### INSTRUCTIONS TO FOLLOW
In the entries below, every line with the string "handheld" is to be reported.

====

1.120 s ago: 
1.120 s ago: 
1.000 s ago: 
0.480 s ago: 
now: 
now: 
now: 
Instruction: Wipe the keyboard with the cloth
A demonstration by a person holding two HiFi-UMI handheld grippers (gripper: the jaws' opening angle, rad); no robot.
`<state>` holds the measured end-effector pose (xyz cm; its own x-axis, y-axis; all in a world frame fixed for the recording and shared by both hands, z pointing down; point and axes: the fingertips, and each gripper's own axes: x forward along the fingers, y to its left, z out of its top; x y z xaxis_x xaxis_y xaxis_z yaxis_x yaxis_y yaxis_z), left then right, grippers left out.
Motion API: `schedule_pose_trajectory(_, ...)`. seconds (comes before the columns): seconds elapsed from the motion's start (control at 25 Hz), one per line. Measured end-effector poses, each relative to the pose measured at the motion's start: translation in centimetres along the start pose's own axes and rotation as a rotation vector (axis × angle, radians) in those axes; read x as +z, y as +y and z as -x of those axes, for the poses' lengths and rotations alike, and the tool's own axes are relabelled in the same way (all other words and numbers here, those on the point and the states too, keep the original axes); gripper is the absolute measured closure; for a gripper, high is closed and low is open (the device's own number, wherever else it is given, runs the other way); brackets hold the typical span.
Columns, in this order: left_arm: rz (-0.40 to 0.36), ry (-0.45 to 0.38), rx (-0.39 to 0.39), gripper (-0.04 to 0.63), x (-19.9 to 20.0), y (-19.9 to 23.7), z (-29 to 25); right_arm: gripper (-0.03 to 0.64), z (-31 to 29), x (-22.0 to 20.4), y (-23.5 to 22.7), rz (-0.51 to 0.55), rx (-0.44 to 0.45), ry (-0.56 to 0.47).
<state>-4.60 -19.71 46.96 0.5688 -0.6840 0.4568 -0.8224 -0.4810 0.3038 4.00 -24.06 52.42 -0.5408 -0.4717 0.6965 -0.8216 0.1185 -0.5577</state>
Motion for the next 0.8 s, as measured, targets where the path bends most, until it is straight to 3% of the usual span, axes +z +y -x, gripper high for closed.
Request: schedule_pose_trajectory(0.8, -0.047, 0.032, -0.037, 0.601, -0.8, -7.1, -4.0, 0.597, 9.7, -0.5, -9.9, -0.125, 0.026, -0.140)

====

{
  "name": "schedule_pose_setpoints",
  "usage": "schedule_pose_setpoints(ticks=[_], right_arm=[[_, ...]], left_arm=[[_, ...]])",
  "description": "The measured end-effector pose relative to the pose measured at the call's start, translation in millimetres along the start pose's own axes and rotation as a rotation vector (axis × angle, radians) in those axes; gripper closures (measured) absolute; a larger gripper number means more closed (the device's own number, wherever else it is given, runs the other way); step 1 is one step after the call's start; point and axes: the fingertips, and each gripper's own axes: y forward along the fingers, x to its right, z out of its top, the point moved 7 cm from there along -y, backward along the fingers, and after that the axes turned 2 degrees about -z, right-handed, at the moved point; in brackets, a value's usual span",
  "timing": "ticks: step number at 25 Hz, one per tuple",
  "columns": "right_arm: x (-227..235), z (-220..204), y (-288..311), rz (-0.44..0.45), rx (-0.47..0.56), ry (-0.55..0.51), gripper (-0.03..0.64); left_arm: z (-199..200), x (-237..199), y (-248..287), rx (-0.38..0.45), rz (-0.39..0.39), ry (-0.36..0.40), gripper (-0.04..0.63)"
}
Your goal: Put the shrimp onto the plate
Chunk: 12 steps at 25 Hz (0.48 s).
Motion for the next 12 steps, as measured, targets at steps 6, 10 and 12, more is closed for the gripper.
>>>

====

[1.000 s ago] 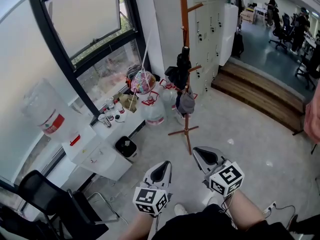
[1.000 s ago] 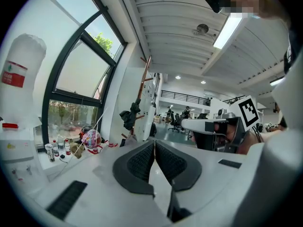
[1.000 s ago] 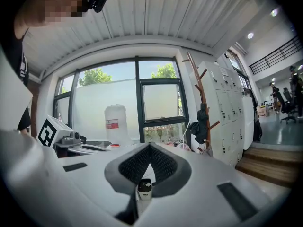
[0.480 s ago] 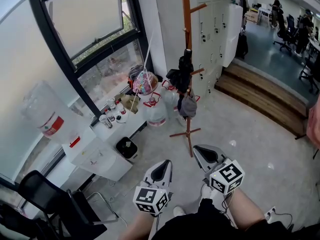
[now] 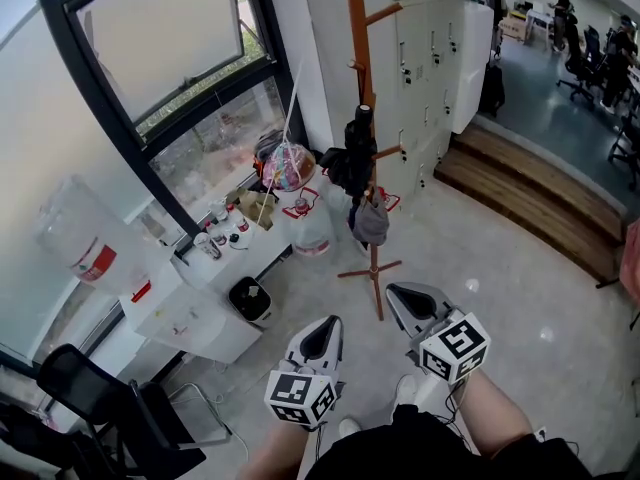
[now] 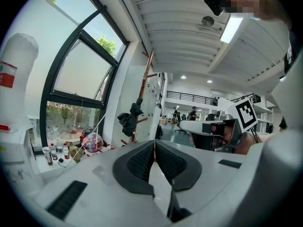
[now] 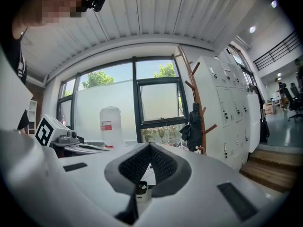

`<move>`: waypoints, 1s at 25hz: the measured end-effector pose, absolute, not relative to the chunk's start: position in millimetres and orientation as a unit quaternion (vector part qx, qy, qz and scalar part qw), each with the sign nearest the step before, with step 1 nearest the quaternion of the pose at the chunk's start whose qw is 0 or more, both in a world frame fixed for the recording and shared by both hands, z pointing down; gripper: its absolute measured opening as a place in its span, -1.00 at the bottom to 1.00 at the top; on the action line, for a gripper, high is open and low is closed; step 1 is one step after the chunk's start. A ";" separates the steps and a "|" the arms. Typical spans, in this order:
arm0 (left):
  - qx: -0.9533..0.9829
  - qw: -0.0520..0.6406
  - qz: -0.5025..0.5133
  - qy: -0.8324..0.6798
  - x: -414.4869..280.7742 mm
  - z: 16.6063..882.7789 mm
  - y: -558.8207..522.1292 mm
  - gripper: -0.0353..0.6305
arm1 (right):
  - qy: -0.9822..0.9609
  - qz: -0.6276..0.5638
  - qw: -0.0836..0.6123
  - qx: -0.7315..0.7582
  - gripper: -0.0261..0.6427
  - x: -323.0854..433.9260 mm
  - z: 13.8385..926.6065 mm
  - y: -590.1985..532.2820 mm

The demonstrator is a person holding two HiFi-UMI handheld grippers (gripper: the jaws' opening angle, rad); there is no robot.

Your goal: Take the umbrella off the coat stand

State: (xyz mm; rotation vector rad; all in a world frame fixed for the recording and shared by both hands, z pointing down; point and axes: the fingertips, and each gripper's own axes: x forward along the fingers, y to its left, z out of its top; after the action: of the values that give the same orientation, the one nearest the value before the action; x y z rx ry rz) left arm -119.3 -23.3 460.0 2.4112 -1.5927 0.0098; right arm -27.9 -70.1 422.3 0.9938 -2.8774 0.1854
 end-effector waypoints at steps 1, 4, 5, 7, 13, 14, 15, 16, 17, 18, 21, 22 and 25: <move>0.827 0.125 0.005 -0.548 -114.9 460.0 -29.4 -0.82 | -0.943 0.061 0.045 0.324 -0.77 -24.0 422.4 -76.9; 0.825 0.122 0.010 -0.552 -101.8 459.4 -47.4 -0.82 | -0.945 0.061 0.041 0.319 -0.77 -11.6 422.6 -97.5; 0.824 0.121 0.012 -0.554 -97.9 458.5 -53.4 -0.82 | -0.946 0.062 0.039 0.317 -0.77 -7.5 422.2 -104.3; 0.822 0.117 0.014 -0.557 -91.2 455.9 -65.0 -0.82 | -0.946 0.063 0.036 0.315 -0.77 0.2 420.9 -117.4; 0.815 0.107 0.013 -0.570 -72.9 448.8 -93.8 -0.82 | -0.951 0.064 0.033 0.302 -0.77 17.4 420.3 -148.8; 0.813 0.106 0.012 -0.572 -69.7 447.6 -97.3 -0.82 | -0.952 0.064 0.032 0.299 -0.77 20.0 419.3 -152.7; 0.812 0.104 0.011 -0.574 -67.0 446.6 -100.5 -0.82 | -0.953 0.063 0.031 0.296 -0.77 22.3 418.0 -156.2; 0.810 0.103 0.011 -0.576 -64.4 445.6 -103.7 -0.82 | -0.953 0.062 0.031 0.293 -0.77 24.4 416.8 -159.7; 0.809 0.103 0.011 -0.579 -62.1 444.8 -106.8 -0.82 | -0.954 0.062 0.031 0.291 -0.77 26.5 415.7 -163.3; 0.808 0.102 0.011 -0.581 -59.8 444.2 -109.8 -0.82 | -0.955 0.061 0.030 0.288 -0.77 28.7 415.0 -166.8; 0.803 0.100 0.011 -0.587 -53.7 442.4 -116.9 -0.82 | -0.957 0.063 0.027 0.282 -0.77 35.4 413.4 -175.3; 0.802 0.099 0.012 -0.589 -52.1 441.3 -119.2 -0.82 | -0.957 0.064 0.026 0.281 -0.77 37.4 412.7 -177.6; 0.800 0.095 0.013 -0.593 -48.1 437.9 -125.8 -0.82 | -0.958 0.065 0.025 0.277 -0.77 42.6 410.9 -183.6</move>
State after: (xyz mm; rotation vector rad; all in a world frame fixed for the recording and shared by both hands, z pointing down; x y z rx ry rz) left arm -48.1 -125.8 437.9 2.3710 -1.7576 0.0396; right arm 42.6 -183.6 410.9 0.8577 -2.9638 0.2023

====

### EXERCISE OUTPUT
A demonstration by a person holding two HiFi-UMI handheld grippers (gripper: the jaws' opening angle, rad); no robot.
The demonstrator is a person holding two HiFi-UMI handheld grippers (gripper: the jaws' opening angle, rad); there is no robot.

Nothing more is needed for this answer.